- WHAT THE EXERCISE ASKS:
Your answer must be an exact transcription of the lines from the line with "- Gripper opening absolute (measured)" through the final line of the data.

- DATASET CONTENT:
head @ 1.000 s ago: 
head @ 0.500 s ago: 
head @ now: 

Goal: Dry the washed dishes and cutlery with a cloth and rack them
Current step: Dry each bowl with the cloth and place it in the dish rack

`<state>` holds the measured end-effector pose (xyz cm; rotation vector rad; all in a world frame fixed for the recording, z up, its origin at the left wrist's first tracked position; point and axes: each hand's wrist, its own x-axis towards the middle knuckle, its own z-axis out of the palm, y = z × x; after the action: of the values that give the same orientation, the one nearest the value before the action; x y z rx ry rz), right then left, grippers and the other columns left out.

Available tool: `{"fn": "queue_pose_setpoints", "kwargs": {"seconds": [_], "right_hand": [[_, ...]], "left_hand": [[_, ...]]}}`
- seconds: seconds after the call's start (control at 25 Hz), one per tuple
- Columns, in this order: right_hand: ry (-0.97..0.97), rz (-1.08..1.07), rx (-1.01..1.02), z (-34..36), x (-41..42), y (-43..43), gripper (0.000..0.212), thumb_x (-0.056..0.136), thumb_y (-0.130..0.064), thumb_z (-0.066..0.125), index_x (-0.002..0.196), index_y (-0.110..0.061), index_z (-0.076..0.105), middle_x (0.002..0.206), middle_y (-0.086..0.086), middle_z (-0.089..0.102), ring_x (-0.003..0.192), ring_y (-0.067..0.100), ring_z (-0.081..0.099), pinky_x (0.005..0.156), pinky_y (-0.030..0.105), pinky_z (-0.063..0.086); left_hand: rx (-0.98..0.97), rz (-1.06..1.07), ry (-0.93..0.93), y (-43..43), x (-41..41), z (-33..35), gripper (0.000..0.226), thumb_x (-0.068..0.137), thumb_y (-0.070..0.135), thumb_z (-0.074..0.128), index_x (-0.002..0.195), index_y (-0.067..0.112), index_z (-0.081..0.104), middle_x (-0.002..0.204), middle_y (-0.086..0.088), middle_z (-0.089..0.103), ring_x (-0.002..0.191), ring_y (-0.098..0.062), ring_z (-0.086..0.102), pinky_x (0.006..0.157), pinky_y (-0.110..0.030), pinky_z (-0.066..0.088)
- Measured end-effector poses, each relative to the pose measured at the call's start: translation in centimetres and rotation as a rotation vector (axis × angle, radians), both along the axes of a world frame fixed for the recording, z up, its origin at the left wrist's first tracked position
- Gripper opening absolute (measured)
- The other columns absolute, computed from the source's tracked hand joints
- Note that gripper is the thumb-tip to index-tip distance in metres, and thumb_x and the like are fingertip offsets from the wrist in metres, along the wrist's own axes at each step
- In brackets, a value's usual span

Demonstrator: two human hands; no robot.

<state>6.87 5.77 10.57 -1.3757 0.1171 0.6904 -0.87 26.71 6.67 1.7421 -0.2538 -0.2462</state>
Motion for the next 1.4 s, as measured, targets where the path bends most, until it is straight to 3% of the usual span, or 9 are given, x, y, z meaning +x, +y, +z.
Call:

- EXERCISE ANSWER:
- Gripper opening absolute (measured)
- The other columns absolute, computed from the source's tracked hand joints
- Note that gripper is the thumb-tip to index-tip distance in metres, and thumb_x and the like are fingertip offsets from the wrist in metres, along the wrist's own axes at each step
- In brackets, a value's usual span

Demonstrator: two human hands; no robot.

<state>6.87 5.77 10.57 -1.3757 0.1171 0.6904 -0.87 26.71 6.67 1.7421 -0.2538 -0.2462</state>
Motion for the next 1.4 s, as measured, targets where the path bends most, until it is straight to 3% of the usual span, or 9 are given, x, y, z meaning +x, +y, +z.
Call:

The exercise requires no further work.